It’s funny,” says Sandor Csapo. “But I guess we had no idea what the world would be like 30 years later. All we knew was what we didn’t want anymore.” It’s too late to canvass opinion on what Csapo, then a student from Eger, and his fellow protestors expected as they stood in the rain outside Hungary’s state television studios in Budapest in the spring of 1989.

They were part of a growing opposition to communist single-party rule in Hungary and other satellite states of the Soviet Union. And while they probably didn’t imagine they’d now be living under the staunchly nationalist, anti-immigrant government of Viktor Orban and his Fidesz conservatives, they did know they wanted change. And they got it.

Even compared with today’s political volatility, 1989 was – to employ a word overused in politics – tumultuous. Attention initially focused on the Lenin shipyard in Gdansk and the confrontations between the trade union Solidarity led by Lech Wałęsa and the Polish government of Wojciech Jaruzelski, so it was easy to overlook Hungary. But as people asserted opposition to the communist parties that had ruled their lives pretty much since the end of the Second World War – often via oppressive means and tightly controlled media – it could be argued that events in Budapest begat one of two pivotal moments in the collapse of Soviet hegemony.

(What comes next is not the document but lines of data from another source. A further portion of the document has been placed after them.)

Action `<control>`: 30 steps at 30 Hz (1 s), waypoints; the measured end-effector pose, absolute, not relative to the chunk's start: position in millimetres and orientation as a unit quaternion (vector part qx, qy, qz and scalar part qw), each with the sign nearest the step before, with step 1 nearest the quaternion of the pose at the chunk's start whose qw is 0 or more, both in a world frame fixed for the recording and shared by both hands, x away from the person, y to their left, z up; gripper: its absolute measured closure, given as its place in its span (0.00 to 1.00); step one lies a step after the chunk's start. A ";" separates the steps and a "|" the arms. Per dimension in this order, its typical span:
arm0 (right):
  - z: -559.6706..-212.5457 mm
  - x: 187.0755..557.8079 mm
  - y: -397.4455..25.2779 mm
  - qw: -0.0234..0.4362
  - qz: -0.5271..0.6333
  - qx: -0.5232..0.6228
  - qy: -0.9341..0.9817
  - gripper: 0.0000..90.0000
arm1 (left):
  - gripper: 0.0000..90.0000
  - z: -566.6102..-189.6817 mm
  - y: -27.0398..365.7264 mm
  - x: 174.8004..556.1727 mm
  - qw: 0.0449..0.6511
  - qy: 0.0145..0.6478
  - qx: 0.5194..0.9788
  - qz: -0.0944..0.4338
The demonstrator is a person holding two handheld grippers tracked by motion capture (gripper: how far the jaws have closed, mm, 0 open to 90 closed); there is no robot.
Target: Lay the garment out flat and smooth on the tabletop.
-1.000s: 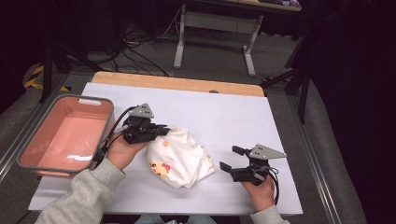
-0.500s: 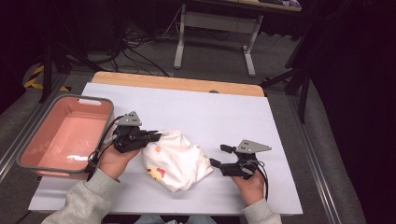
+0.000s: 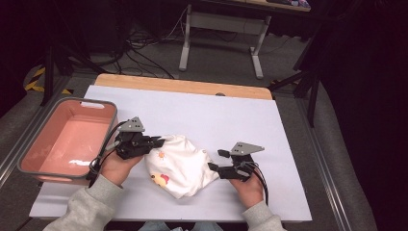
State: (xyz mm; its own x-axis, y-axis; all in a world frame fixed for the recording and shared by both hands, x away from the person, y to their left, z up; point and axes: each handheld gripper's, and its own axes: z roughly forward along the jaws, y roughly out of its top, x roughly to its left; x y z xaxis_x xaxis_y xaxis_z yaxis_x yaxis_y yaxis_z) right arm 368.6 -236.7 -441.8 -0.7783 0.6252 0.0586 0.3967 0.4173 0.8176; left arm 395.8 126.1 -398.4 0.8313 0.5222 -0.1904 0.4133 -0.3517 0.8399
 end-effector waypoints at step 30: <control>-457.3 376.6 -214.9 0.119 0.377 0.303 0.867 0.87 | 0.78 -401.4 131.3 392.8 0.512 0.292 0.807 0.040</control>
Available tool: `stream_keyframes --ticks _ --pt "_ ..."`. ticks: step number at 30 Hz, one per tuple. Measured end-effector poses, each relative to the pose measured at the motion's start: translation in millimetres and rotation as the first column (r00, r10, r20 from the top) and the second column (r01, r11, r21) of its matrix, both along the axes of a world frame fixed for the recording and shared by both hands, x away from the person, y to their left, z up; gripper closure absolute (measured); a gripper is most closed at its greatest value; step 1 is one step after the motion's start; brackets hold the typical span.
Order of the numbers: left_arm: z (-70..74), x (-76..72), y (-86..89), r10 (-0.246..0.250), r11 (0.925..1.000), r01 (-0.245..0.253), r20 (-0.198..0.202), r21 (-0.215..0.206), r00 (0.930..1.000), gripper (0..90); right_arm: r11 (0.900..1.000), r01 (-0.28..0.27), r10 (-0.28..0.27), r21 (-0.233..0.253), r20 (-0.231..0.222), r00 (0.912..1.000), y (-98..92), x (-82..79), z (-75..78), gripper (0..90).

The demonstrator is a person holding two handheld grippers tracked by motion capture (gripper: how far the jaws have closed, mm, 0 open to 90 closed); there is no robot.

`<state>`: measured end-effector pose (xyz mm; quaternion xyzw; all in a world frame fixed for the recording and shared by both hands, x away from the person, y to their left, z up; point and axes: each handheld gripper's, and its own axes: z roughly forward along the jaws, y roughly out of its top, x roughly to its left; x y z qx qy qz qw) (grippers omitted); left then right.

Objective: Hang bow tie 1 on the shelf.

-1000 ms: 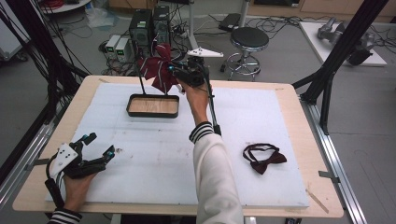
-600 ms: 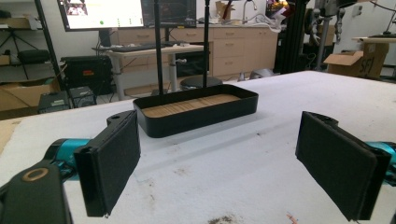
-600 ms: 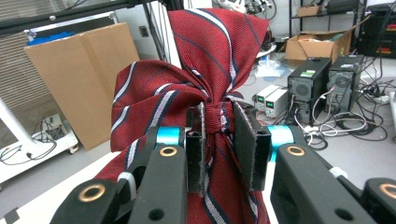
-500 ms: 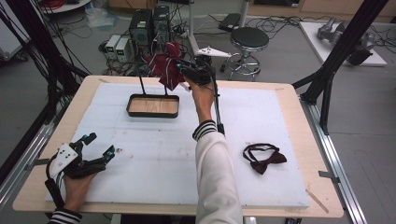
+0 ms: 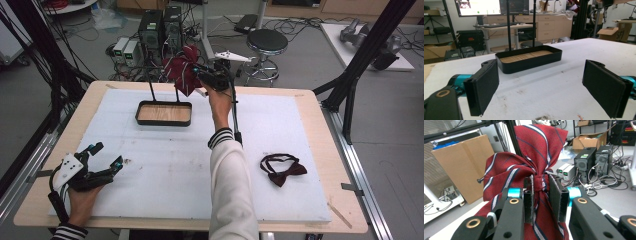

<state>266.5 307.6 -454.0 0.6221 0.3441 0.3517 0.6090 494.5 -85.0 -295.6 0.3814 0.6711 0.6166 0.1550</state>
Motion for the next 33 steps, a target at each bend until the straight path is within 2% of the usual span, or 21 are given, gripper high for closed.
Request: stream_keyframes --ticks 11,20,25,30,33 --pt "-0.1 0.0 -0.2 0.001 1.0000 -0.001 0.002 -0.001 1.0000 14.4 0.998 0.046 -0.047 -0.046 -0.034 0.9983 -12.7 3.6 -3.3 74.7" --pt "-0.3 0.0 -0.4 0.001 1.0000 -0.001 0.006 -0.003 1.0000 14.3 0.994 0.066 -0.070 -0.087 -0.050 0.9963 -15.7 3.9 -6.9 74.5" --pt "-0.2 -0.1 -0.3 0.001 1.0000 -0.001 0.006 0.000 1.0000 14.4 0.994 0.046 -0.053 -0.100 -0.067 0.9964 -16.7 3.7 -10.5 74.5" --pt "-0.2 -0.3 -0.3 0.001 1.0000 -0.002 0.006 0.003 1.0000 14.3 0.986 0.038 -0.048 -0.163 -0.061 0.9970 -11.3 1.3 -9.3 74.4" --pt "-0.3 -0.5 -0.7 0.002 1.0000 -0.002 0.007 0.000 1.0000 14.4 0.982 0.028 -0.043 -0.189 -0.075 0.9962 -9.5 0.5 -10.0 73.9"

In May, after weeks of protest and the rise of political parties of many hues opposed to communist rule, the Hungarian government of Miklos Nemeth opened its border with Austria. Nemeth had realised only democracy and a freer economy could prevent his government’s collapse. A door to the west was ajar. The exodus began.

In the German Democratic Republic (or East Germany) people were watching. Their country had been partitioned by the victorious Second World War allies, the most obvious manifestation being the Berlin Wall and the 866-mile fortified border separating East from West Germany. Travel between the two was all but forbidden. But now people got into their Trabants and drove south to Hungary, crossing into Austria before heading north to the western portion of their divided nation. There they met family and old friends, and saw a part of their country many had never seen.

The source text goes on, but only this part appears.